_HOW TO COMPLETE THIS TASK_:
Drop the pictures and repeat the remaining data exactly.

_SUPPLIED DATA_:
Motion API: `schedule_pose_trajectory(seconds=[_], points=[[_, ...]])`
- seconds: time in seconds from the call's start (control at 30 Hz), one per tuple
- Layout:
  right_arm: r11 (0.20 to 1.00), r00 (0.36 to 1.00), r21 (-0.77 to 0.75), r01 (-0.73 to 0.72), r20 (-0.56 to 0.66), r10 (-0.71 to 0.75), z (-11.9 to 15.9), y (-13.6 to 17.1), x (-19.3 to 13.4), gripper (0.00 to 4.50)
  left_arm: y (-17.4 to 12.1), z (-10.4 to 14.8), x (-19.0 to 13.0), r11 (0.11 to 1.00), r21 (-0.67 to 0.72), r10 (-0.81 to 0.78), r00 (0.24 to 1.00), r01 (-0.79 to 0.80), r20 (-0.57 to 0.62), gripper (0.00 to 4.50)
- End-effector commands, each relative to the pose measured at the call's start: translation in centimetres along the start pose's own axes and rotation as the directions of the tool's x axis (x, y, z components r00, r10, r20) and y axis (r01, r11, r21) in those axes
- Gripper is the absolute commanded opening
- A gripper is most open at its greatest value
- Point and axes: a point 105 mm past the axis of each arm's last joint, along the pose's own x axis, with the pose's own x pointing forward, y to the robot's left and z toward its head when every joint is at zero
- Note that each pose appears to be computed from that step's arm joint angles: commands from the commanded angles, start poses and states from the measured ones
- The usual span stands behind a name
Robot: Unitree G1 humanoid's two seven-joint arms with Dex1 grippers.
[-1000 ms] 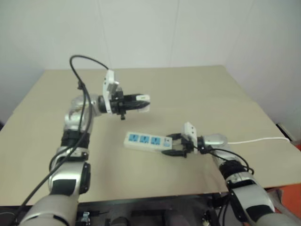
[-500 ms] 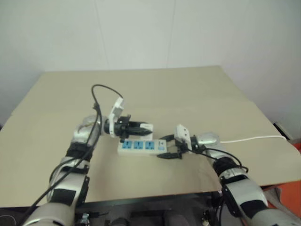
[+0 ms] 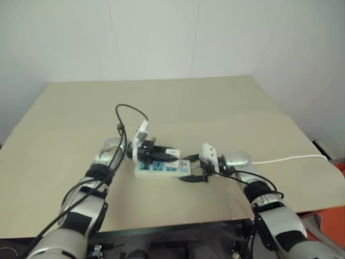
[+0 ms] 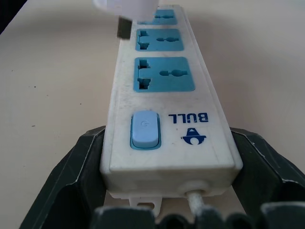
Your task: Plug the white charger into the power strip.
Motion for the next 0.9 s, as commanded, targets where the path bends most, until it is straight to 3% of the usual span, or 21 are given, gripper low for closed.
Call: schedule_pose_trajectory(seconds=[0.03, 0.9], points=[[0.997, 0.995, 0.064, -0.048, -0.083, 0.054, -2.2, 1.5, 0.5, 3.40, 0.3, 1.0, 0.1, 0.998, 0.056, -0.008, 1.000, 0.008, 0.001, 1.01], [0.996, 0.994, 0.079, -0.047, -0.092, 0.054, -2.6, 2.2, 0.7, 3.40, 1.3, -1.3, -0.2, 0.998, 0.023, 0.056, 0.997, -0.054, -0.057, 1.01]])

_OUTPUT FOR THIS TASK_:
Motion API: `schedule_pose_trajectory(seconds=[_], points=[[_, ...]])`
- seconds: time in seconds from the call's start (control at 30 Hz), one per tuple
- Layout:
  right_arm: r11 (0.20 to 1.00), r00 (0.36 to 1.00), r21 (-0.77 to 0.75), r01 (-0.73 to 0.72), r20 (-0.56 to 0.66), r10 (-0.71 to 0.75), z (-11.9 to 15.9), y (-13.6 to 17.1), x (-19.3 to 13.4), gripper (0.00 to 4.50)
  left_arm: y (-17.4 to 12.1), z (-10.4 to 14.8), x (-19.0 to 13.0), r11 (0.11 to 1.00), r21 (-0.67 to 0.72), r10 (-0.81 to 0.78), r00 (0.24 to 1.00), r01 (-0.79 to 0.80), r20 (-0.57 to 0.62), gripper (0.00 to 4.50)
- End-effector commands, each relative to the pose measured at the call's start: translation in centimetres along the start pose's own axes and rotation as the directions of the tool's x axis (x, y, z components r00, r10, r20) and y axis (r01, r11, r21) in those axes
- Gripper is the absolute commanded opening
- A gripper is most open at its greatest value
- Point and axes: a point 105 mm past the axis of each arm's last joint, along the pose's own x axis, with the pose's own x pointing forward, y to the robot's left and z toward its head when every joint is at zero
- Note that each pose appears to be computed from that step's arm joint angles: commands from the commanded angles, start poses and states from the measured ones
- The usual span stands behind a name
Robot: Unitree G1 humanoid's two seven-joint arms with Dex1 grippers.
[-1000 ms] 
[-500 ms] 
[+0 ms] 
[+0 ms] 
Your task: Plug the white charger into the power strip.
Motion for the next 0.9 s, as commanded, targets where the path bends most, until it is straight to 3% of the usual span, or 21 are given, gripper low for closed.
Call: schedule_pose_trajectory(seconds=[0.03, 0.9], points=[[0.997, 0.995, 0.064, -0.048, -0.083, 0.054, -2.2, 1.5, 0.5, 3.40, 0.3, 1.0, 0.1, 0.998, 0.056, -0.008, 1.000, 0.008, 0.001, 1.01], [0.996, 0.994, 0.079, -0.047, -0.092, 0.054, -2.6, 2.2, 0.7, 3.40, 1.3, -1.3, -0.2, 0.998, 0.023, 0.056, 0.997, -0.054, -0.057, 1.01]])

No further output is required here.